• _Task instructions_
Scan the data below for the string "camera". Show every line where it turns up.

++++++++++

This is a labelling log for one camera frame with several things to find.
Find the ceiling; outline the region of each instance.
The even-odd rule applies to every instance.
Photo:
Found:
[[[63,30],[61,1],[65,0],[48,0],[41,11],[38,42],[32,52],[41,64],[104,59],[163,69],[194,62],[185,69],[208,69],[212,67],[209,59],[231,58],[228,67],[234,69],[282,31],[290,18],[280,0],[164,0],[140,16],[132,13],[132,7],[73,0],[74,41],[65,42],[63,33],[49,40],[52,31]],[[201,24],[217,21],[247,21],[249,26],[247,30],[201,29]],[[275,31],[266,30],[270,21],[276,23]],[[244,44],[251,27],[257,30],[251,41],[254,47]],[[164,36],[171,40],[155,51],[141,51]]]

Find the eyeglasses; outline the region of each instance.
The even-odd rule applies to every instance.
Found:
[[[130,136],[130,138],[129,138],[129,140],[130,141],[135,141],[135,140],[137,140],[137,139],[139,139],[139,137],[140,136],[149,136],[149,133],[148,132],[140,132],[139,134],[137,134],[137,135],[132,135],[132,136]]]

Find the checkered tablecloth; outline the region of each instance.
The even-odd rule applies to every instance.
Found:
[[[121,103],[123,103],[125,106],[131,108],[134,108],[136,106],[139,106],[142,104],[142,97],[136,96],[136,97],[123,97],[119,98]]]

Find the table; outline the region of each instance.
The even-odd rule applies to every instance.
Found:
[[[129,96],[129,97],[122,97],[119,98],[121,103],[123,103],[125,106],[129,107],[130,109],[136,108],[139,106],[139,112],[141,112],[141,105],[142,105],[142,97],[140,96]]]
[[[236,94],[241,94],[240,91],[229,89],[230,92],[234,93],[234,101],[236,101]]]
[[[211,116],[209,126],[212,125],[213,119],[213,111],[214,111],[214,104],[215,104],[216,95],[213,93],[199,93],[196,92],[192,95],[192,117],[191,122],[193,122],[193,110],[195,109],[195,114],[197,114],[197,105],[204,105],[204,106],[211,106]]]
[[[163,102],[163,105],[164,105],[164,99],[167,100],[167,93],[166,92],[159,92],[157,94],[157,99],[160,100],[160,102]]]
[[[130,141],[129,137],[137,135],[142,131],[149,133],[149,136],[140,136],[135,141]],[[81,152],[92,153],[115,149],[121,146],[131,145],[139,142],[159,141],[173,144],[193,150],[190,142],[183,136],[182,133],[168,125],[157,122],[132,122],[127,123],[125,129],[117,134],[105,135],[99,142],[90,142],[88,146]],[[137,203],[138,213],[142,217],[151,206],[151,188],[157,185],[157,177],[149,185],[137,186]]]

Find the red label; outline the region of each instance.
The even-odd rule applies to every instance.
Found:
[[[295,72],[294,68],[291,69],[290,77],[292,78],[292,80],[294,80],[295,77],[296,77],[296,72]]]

++++++++++

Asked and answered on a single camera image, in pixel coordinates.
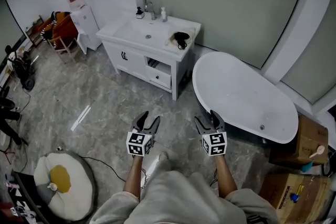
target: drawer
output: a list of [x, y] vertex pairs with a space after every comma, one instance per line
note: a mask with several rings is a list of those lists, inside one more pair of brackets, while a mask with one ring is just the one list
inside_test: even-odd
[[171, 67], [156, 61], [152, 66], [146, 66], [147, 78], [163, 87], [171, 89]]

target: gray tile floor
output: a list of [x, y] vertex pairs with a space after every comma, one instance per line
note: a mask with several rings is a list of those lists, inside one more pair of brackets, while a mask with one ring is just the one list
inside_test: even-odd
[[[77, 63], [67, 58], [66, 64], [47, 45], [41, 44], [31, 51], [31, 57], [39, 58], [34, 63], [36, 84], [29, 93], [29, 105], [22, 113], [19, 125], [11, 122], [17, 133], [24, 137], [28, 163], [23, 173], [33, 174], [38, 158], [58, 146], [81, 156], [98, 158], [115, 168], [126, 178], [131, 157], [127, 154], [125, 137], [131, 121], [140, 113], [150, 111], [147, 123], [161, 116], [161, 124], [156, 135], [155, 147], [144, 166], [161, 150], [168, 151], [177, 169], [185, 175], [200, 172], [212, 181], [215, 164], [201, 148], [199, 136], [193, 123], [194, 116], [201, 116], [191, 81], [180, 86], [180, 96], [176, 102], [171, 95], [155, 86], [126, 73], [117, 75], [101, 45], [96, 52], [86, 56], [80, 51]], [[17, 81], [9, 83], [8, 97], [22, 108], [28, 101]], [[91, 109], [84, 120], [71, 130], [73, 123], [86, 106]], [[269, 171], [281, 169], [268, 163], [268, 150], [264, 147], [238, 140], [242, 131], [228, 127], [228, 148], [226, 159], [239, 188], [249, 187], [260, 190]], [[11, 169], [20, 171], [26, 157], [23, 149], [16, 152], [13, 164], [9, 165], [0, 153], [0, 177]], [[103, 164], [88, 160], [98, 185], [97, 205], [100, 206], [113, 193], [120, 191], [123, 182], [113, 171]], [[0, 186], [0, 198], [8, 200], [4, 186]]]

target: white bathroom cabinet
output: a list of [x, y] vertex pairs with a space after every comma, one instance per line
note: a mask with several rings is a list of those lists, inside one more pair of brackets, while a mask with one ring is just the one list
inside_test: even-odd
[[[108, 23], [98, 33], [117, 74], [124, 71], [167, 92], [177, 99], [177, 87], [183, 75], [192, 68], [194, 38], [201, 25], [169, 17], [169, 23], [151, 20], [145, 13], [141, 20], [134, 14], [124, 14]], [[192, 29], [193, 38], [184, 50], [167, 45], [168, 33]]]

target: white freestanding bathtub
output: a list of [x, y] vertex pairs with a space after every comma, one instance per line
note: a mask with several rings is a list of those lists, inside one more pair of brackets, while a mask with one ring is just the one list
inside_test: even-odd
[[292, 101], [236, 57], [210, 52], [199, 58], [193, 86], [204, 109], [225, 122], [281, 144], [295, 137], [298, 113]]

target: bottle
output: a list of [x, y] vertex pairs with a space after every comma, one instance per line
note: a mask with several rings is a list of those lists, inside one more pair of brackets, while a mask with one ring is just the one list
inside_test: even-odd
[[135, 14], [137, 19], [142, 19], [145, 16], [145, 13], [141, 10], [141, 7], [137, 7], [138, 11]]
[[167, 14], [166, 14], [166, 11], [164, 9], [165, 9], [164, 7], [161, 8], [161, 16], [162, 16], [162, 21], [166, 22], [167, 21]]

++++++++++

• _Exercise result_
This is a labelling log for one camera frame with several things to find.
Asked and answered on a single camera image, in pixel coordinates.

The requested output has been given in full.